*DATA SECTION*
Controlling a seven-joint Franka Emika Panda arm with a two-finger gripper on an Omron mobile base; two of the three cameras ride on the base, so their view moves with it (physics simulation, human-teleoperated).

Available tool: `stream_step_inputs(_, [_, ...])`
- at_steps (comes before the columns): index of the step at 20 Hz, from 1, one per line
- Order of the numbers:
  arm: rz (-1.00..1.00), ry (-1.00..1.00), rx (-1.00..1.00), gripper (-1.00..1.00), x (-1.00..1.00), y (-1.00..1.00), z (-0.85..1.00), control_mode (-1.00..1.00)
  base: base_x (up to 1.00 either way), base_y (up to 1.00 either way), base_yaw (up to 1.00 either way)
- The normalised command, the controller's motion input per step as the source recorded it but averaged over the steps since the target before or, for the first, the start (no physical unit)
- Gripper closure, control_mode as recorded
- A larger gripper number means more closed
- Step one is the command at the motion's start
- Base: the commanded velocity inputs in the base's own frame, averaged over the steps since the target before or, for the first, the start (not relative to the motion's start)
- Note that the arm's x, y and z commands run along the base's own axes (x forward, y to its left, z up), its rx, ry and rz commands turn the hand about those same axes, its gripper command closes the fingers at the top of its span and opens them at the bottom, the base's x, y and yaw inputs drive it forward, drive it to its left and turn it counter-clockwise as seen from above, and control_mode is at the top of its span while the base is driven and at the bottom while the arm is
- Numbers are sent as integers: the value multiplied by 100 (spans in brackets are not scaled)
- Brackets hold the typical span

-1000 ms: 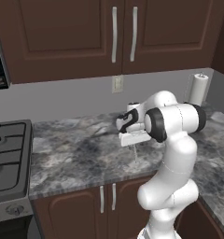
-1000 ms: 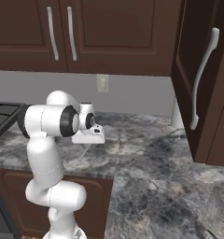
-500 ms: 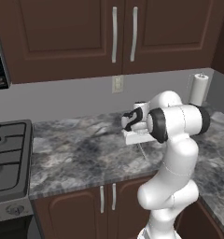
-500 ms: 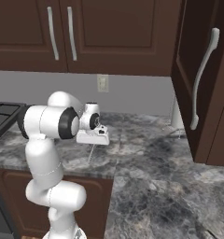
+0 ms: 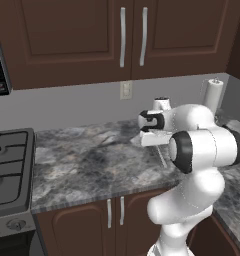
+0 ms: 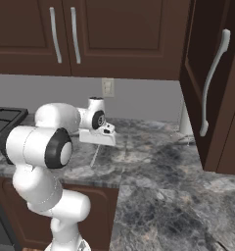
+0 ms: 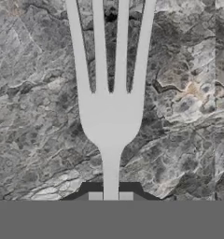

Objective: Take the fork and place it on the left side of the plate. Then take the spoon and place it on the right side of the plate. Make sure they're directly next to the plate.

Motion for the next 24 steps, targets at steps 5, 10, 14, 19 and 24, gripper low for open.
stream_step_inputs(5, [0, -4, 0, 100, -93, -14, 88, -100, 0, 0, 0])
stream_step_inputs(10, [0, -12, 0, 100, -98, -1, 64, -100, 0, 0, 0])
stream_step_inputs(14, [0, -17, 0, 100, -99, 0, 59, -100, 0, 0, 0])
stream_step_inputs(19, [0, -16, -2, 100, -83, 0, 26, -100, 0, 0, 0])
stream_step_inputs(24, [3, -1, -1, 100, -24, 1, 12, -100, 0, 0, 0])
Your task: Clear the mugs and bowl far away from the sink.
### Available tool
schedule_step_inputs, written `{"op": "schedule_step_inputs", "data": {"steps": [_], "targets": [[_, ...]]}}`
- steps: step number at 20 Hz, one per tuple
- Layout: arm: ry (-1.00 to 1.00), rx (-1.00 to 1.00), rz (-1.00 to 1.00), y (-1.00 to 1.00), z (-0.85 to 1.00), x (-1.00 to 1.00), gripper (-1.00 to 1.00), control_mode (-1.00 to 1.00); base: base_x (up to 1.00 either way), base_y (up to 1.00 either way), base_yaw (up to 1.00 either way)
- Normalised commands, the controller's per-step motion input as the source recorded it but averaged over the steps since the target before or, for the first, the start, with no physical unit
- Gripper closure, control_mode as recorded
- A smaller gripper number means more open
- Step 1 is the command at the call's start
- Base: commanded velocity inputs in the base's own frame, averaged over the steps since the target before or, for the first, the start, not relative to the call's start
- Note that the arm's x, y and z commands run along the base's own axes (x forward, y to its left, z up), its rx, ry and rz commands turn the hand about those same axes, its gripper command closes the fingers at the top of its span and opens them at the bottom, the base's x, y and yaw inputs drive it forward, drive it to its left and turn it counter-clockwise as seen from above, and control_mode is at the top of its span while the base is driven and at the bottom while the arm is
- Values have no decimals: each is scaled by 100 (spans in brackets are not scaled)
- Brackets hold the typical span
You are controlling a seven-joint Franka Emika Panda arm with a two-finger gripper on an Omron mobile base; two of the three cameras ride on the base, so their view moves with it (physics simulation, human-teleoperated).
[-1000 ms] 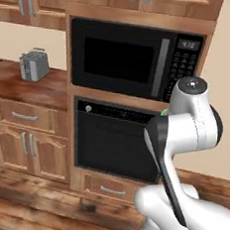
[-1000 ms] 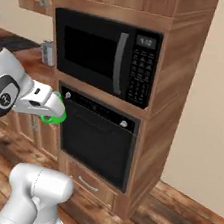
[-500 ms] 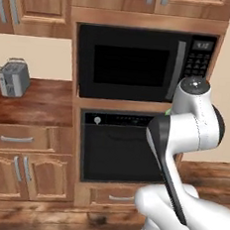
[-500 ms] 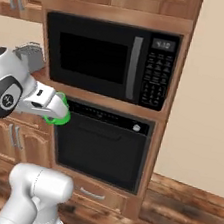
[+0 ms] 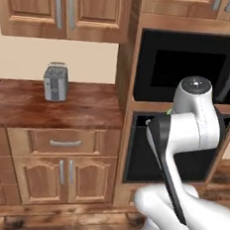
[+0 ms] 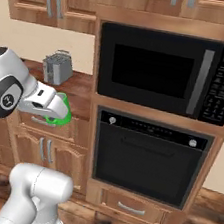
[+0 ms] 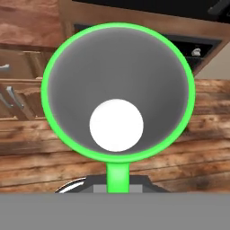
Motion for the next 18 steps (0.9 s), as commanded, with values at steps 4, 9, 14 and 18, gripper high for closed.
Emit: {"op": "schedule_step_inputs", "data": {"steps": [4,9,14,18], "targets": [[0,0,0,0,0,0,100,100,21,100,-7],[0,0,0,0,0,0,100,100,37,85,-28],[0,0,0,0,0,0,100,100,27,72,-38],[0,0,0,0,0,0,100,100,42,50,-22]]}}
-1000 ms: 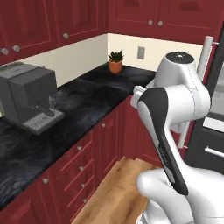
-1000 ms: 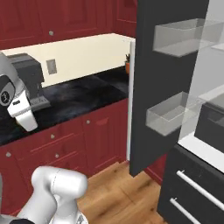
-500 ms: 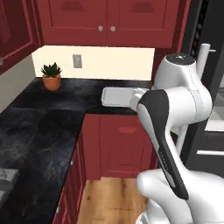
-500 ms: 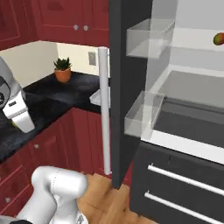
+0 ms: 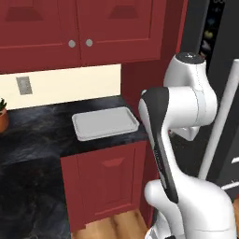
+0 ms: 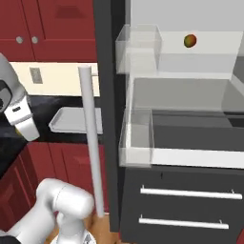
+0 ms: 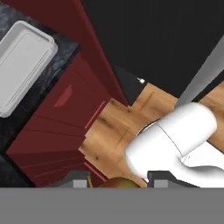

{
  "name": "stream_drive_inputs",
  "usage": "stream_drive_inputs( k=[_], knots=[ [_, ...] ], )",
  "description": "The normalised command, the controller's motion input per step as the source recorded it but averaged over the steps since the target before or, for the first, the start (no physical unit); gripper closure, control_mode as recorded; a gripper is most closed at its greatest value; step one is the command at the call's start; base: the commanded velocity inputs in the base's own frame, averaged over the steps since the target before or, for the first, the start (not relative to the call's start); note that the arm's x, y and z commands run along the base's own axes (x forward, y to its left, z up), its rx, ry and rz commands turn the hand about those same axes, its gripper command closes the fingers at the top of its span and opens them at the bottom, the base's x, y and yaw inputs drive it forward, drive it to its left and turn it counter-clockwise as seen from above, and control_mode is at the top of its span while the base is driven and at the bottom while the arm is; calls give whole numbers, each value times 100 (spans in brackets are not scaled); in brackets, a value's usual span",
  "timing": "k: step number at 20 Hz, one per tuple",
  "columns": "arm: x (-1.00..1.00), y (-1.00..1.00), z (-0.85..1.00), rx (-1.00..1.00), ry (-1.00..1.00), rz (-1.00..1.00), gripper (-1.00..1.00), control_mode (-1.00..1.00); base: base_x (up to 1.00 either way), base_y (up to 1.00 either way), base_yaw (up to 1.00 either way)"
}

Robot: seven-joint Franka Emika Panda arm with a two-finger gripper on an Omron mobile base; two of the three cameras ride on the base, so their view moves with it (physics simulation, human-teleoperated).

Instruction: Pick the mango and apple from the fridge and place them inside the tupperware on the counter.

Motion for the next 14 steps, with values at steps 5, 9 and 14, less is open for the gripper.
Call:
stream_drive_inputs(
  k=[5, 9, 14],
  knots=[
    [0, 0, 0, 0, 0, 0, 100, 100, 100, 55, -4],
    [0, 0, 0, 0, 0, 0, 100, 100, 100, 18, 0],
    [0, 0, 0, 0, 0, 0, 100, 100, 77, 3, 18]
  ],
)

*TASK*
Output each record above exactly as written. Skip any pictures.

*WORKED SOLUTION*
Controlling a seven-joint Franka Emika Panda arm with a two-finger gripper on an Omron mobile base; two of the three cameras ride on the base, so their view moves with it (physics simulation, human-teleoperated).

Available tool: `stream_step_inputs(_, [_, ...])`
- at_steps (comes before the columns): index of the step at 20 Hz, from 1, one per line
- Order of the numbers:
  arm: rz (-1.00..1.00), ry (-1.00..1.00), rx (-1.00..1.00), gripper (-1.00..1.00), x (-1.00..1.00), y (-1.00..1.00), z (-0.85..1.00), control_mode (-1.00..1.00)
  base: base_x (up to 1.00 either way), base_y (up to 1.00 either way), base_yaw (up to 1.00 either way)
- The normalised command, the controller's motion input per step as the source recorded it but averaged over the steps since the target before or, for the first, the start (no physical unit)
- Gripper closure, control_mode as recorded
- A larger gripper number means more closed
- Step one is the command at the motion's start
- Base: the commanded velocity inputs in the base's own frame, averaged over the steps since the target before or, for the first, the start (not relative to the motion's start)
- Note that the arm's x, y and z commands run along the base's own axes (x forward, y to its left, z up), its rx, ry and rz commands turn the hand about those same axes, its gripper command closes the fingers at the top of its span and opens them at the bottom, the base's x, y and yaw inputs drive it forward, drive it to its left and turn it counter-clockwise as seen from above, and control_mode is at the top of its span while the base is driven and at the bottom while the arm is
- Numbers are sent as integers: the value multiplied by 100 (spans in brackets are not scaled)
- Brackets hold the typical span

-1000 ms: 
-1000 ms: 
-500 ms: 
-500 ms: 
+0 ms: 
+0 ms: 
+0 ms: 

Objective: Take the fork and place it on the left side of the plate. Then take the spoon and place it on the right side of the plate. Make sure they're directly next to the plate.

Motion for the next 24 steps, targets at steps 5, 10, 14, 19 and 24, gripper low for open.
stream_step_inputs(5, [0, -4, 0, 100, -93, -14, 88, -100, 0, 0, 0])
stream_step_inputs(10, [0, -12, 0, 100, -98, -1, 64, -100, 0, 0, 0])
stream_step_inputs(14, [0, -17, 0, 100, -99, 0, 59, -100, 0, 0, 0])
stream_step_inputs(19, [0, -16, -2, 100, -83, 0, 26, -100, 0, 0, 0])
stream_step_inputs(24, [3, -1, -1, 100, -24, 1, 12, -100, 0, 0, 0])
Your task: Clear the mugs and bowl far away from the sink.
### Available tool
schedule_step_inputs, written `{"op": "schedule_step_inputs", "data": {"steps": [_], "targets": [[_, ...]]}}`
- steps: step number at 20 Hz, one per tuple
- Layout: arm: ry (-1.00 to 1.00), rx (-1.00 to 1.00), rz (-1.00 to 1.00), y (-1.00 to 1.00), z (-0.85 to 1.00), x (-1.00 to 1.00), gripper (-1.00 to 1.00), control_mode (-1.00 to 1.00); base: base_x (up to 1.00 either way), base_y (up to 1.00 either way), base_yaw (up to 1.00 either way)
- Normalised commands, the controller's per-step motion input as the source recorded it but averaged over the steps since the target before or, for the first, the start, with no physical unit
- Gripper closure, control_mode as recorded
- A smaller gripper number means more open
- Step 1 is the command at the call's start
- Base: commanded velocity inputs in the base's own frame, averaged over the steps since the target before or, for the first, the start, not relative to the call's start
- Note that the arm's x, y and z commands run along the base's own axes (x forward, y to its left, z up), its rx, ry and rz commands turn the hand about those same axes, its gripper command closes the fingers at the top of its span and opens them at the bottom, the base's x, y and yaw inputs drive it forward, drive it to its left and turn it counter-clockwise as seen from above, and control_mode is at the top of its span while the base is driven and at the bottom while the arm is
- Values have no decimals: each is scaled by 100 (spans in brackets are not scaled)
- Brackets hold the typical span
You are controlling a seven-joint Franka Emika Panda arm with a two-finger gripper on an Omron mobile base; two of the three cameras ride on the base, so their view moves with it (physics simulation, human-teleoperated).
[-1000 ms] 
[-1000 ms] 
[-500 ms] 
[-500 ms] 
[+0 ms] 
[+0 ms] 
[+0 ms] 
Motion for the next 18 steps (0.9 s), as commanded, with values at steps 4, 9, 14 and 18, gripper high for closed.
Emit: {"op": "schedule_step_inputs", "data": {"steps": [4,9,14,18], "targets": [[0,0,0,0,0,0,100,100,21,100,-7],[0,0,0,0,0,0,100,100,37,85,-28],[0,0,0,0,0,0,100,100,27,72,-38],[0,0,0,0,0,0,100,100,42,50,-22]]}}
-1000 ms: 
-1000 ms: 
-500 ms: 
-500 ms: 
+0 ms: 
+0 ms: 
+0 ms: 

{
  "name": "stream_drive_inputs",
  "usage": "stream_drive_inputs( k=[_], knots=[ [_, ...] ], )",
  "description": "The normalised command, the controller's motion input per step as the source recorded it but averaged over the steps since the target before or, for the first, the start (no physical unit); gripper closure, control_mode as recorded; a gripper is most closed at its greatest value; step one is the command at the call's start; base: the commanded velocity inputs in the base's own frame, averaged over the steps since the target before or, for the first, the start (not relative to the call's start); note that the arm's x, y and z commands run along the base's own axes (x forward, y to its left, z up), its rx, ry and rz commands turn the hand about those same axes, its gripper command closes the fingers at the top of its span and opens them at the bottom, the base's x, y and yaw inputs drive it forward, drive it to its left and turn it counter-clockwise as seen from above, and control_mode is at the top of its span while the base is driven and at the bottom while the arm is; calls give whole numbers, each value times 100 (spans in brackets are not scaled); in brackets, a value's usual span",
  "timing": "k: step number at 20 Hz, one per tuple",
  "columns": "arm: x (-1.00..1.00), y (-1.00..1.00), z (-0.85..1.00), rx (-1.00..1.00), ry (-1.00..1.00), rz (-1.00..1.00), gripper (-1.00..1.00), control_mode (-1.00..1.00); base: base_x (up to 1.00 either way), base_y (up to 1.00 either way), base_yaw (up to 1.00 either way)"
}

Robot: seven-joint Franka Emika Panda arm with a two-finger gripper on an Omron mobile base; two of the three cameras ride on the base, so their view moves with it (physics simulation, human-teleoperated).

Instruction: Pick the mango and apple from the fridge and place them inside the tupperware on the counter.

Motion for the next 14 steps, with values at steps 5, 9 and 14, less is open for the gripper.
Call:
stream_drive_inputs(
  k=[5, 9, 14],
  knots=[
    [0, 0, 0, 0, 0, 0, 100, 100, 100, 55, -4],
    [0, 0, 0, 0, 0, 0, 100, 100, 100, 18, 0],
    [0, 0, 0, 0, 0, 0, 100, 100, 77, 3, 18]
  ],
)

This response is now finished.